ある開発者が、単一の開発環境内で3つのAIモデルを連携させて使用するワークフローについて説明しています。このセットアップは、セッション間でコンテキストが失われる問題に対処するため、永続的なファイルベースのシステムを実装しています。

コンテキストレイヤーの実装

このシステムでは、セッション間でコンテキストを維持するプロトコルとしてマークダウンファイルを使用しています:

  • CLAUDE.md - プロジェクト、設定、制約、現在のセッション状態を含む主要な操作ファイル
  • PROFILE.md - 経歴、コミュニケーションスタイル、意思決定パターンなどの専門的アイデンティティを保持
  • SESSION_LOG.md - 実行内容、決定事項、保留事項を最新順に整理して各セッションを記録
  • .claude/history/ - セッション終了エージェントが学習内容、決定事項、調査結果、アイデアを別ファイルに保存するディレクトリ

開発者は、3ヶ月の使用で50以上の知識ファイルが作成されたと報告しています。
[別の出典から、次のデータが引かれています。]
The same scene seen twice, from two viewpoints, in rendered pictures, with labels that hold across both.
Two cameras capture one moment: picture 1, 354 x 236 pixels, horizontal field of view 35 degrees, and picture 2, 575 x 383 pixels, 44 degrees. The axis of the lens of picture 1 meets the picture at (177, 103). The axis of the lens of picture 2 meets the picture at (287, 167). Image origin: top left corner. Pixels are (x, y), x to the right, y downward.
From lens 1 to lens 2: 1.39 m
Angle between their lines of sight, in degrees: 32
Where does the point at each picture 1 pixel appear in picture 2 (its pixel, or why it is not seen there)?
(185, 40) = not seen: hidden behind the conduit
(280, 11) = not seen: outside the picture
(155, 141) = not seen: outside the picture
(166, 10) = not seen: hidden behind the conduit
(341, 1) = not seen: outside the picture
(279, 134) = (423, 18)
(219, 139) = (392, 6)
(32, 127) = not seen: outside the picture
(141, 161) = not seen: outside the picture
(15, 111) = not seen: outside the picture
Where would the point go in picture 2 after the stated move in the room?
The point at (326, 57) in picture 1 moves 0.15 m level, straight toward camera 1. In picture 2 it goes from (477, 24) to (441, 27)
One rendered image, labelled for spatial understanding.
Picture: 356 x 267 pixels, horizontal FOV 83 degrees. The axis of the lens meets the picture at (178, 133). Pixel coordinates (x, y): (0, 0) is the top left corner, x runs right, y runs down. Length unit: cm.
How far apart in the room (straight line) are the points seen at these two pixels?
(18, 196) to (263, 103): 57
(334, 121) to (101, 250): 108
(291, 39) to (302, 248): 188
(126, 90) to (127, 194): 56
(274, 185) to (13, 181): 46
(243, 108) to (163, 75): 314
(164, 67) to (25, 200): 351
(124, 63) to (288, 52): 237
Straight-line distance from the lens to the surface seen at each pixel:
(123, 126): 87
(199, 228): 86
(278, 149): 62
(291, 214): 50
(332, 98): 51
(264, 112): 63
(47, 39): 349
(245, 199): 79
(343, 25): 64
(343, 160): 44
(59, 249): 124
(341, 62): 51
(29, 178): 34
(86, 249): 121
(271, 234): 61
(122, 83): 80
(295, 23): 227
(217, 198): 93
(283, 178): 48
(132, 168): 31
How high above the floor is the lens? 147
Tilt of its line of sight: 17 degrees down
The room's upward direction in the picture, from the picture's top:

各作業ブロックの終了時には「セッションを閉じて」と指示し、セッションログ、知識履歴、ワークスペース改善、ROI追跡を更新するセッションクローザーサブエージェントを起動します。

1つのワークスペースでの3つのAIモデル

このセットアップでは3つのAIサブスクリプションを使用しています:

  • Claude Code (Opus 4.6) - ディープワーク、複雑な分析、スキルシステム、セッション管理を担当する調整役として機能
  • Codex CLI経由のGPT-5.4 - コードレビュー、実装、デバッグを担当(Darioと命名)
  • Gemini 3.1 Pro - Web調査、Google Workspace統合、マルチモーダル分析を実行(Ireneと命名)

各モデルには、アイデンティティ、ミッション、強み、制限を定義する独自のSOUL.mdファイルがあります:

  • Claude用:.claude/SOUL.md
  • GPT用:.codex/SOUL.md
  • Gemini用:.gemini/SOUL.md

また、セッション開始時に読み込む内容、従うべきルール、他のピアの情報を指定する操作ファイル(GPT用のAGENTS.md、Gemini用のGEMINI.md)もあります。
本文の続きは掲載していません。